ANSWER: B. Brontobyte
Just like a brontosaurus, a brontobyte is pretty huge. We’re talking about 1,000,000,000,000,000,000,000,000,000 bytes, or 10 to the 27th power. We don’t exactly need this term quite yet, as Cisco doesn’t think we’ll see zettabytes (1 followed by 21 zeros) of total internet traffic until 2016, but it’s probably better than “hellabyte,” which a physics student proposed as the prefix for 10 to the 27th before the bronto prefix was settled on earlier this year.
5. What was one of the big secrets about Apple revealed during executive testimony at the Apple-Samsung trial?
ANSWER: C. Steve Jobs was not against the idea of 7-inch tablets after all
One of the costs of Apple’s ongoing patent war with Samsung is that both competitors and the public have gotten a peek at what goes on behind closed doors down at 1 Infinite Loop in Cupertino. During the California trial between the two this summer, the religiously secretive Apple was forced to publicly reveal some intimate company details. While former SVP of iOS Software Scott Forstall was testifying, he read an email that SVP of Internet Services Eddy Cue had sent to the company’s executive team in January 2012, lobbying for a smaller iPad. In the exchange, Cue told the team that before his death in 2011, Jobs had been “receptive” to making a smaller iPad. That revelation was a surprise for many reasons, mostly because of Jobs’ infamous, feisty riff on smaller tablets in 2010, in which he called 7-inch tablets “dead on arrival” because adult fingers were “too fat” to accurately press icons on a screen that small. Just 11 months after Cue’s email was sent, Apple introduced the 7.9-inch iPad mini to the world.

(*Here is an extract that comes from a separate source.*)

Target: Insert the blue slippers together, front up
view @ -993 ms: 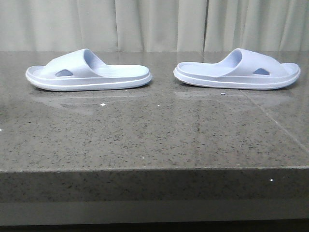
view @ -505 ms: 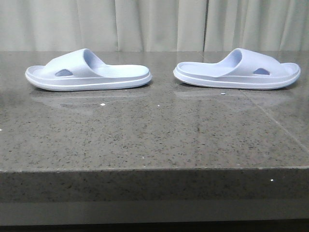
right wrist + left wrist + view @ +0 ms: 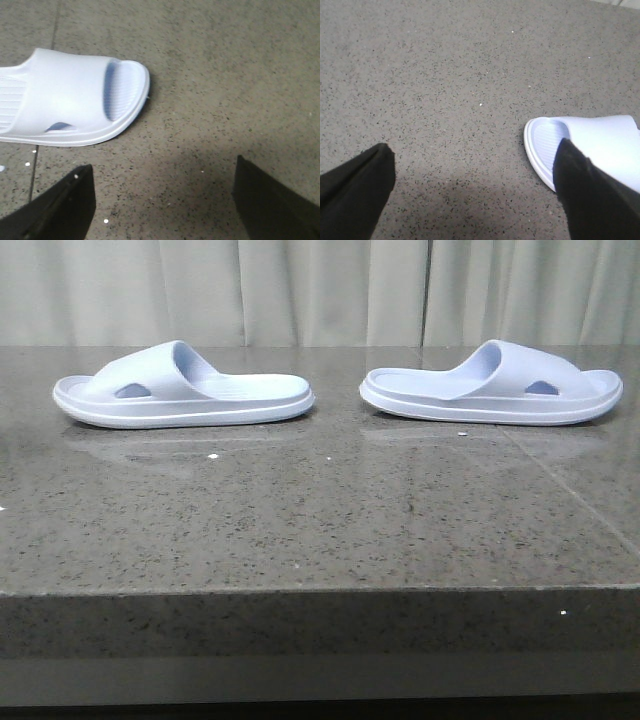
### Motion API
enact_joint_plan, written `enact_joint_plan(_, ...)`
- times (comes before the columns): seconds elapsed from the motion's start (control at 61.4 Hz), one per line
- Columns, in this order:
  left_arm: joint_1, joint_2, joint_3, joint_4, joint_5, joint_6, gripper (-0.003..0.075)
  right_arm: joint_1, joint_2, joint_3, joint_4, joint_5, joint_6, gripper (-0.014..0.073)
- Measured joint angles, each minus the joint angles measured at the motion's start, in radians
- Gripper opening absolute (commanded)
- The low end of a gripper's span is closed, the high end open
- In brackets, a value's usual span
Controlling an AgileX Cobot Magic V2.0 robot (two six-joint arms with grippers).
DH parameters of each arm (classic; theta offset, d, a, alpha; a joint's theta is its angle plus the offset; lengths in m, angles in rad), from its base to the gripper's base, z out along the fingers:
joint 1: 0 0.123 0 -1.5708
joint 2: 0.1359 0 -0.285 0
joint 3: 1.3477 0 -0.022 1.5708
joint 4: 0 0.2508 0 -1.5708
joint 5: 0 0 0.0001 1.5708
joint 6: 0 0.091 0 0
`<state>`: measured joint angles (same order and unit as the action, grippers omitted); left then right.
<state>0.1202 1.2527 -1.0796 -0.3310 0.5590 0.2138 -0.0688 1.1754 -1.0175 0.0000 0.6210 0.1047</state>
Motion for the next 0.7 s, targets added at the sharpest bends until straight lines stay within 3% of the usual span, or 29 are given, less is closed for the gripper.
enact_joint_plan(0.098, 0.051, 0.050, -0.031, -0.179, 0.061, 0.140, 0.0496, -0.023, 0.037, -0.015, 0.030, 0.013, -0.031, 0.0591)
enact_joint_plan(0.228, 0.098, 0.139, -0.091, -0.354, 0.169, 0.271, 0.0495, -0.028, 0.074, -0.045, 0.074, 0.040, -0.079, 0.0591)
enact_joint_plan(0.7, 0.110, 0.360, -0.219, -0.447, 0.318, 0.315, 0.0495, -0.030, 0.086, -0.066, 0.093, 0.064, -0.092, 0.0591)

6. Long before the iPhone, Androids and Windows Phone, Microsoft did have a sizable percent of the personal digital assistant (PDA) market. These devices eventually turned into Windows Mobile smartphones and at one point, the platform was forecast to surpass that of Symbian. Which of these companies did NOT make a Microsoft-powered PDA:
ANSWER: B. Handspring
Casio made a number of Pocket PC devices in the early 2000’s while Toshiba had just a few models. Compaq was one of the more successful in this area and HP eventually abandoned its own Jornada Pocket PCs in favor of merging with Compaq’s Aero line once HP bought Compaq. Handspring did make personal digital assistants called the Visor, but these ran on the Palm OS. Handspring was founded by a few key people that weren’t happy with how 3Com was managing the mobile platform.
7. What event set the new world record for the most simultaneous tweets per minute in 2012?
ANSWER: D: The night of the federal election
Although the closing ceremonies of the Summer Olympics hit a peak of more than 110,000 tweets per minute, that was surpassed on the night of the election — which saw more than 327,000 tweets sent per minute. President Obama’s tweet about his victory was also the most re-tweeted message in the service’s history, with more than 800,000 retweets.